Plunged into darkness: ISP filtering

Author Justin Pierce Published 7 September 2009

The Australian Labor Party’s proposed Internet filter has been derided for a number of reasons. While the scheme aims to protect children from age-inappropriate material—a worthy aim, no doubt—there are many potential pitfalls and shortcomings of blanket schemes:

1. the expense, side-effects and effectiveness of the scheme
2. technical problems and the operational costs
3. civil-libertarian concerns about censorship
4. analyst concerns about ill-defined policy goals.

The monetary cost of implementation as well as the policy and technical implications of the scheme poses several problems. The proposed technical solution is too easily thwarted—resulting in an expensive policy outing that hinders the functionality of the Internet for law-abiding citizens. Moreover, the government is yet to provide evidence of epidemic levels of children accessing age-inappropriate content.

The government’s plan for cyber-safety identifies the following risks children face online:

• online identity theft
• cyber bullying
• having photos unknowingly published online
• computer addiction
• online predators and paedophiles
• inadvertently downloading illegal material.

But the proposed ISP-level filtering addresses none of these. These risks as what we know as 'content risks'. Take cyber bullying for instance. A content filter is useless in preventing cyber bulling.

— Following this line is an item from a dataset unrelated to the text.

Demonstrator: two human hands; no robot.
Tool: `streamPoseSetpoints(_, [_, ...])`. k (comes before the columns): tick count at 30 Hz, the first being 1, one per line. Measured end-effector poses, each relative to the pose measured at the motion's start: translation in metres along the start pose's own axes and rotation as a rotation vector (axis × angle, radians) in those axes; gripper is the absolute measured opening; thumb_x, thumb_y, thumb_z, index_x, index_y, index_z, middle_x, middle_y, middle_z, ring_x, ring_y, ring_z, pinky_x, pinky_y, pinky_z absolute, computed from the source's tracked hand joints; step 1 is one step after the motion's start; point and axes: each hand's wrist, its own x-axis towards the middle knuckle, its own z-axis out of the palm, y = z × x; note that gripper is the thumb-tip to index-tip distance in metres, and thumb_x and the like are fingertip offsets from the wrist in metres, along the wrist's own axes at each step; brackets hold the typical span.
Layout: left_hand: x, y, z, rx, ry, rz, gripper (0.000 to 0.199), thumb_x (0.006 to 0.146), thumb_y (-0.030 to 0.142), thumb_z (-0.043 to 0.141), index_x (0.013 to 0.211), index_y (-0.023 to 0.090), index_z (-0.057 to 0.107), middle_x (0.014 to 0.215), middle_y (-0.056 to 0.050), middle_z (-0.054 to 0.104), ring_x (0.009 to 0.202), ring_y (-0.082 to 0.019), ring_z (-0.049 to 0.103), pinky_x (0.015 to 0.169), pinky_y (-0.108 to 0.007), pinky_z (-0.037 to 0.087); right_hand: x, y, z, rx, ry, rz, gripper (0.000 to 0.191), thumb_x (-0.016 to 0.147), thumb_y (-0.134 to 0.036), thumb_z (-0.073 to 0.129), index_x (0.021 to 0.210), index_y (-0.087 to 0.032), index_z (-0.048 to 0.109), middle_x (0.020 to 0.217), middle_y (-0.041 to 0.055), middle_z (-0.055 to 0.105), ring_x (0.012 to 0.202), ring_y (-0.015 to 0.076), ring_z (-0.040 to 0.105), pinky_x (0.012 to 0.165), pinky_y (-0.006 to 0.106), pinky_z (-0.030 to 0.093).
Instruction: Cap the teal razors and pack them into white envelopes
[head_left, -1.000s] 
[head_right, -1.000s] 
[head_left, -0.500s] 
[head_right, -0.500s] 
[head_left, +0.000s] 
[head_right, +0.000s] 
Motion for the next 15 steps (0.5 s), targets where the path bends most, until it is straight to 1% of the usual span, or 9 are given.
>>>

The rise of social networking websites, coupled with media-enabled mobile devices, has shifted the risk from content to co-ordinated acts of bullying and cruelty facilitated by electronic means.

To prevent children from accessing age-inappropriate content, the government proposes a two-tier filtering system: the first tier will be an opt-in content-based system that will dynamically filter web content as it is accessed. The second tier is a blanket censor on all web traffic based on a centrally controlled blacklist. There are several issues at play with the government’s proposal. Two are:

• the concept and definition of 'age-inappropriate' is subjective. Consider, for example, what you believe is inappropriate for a fifteen year old, ten year old and five year old, and then compare your views with your neighbour.
• there are reported incidents from the democratic nations with established filtering schemes, albeit very few, where inappropriate content has been missed by the filter (false negative) and where legitimate content has been blacklisted (false positive) unjustly.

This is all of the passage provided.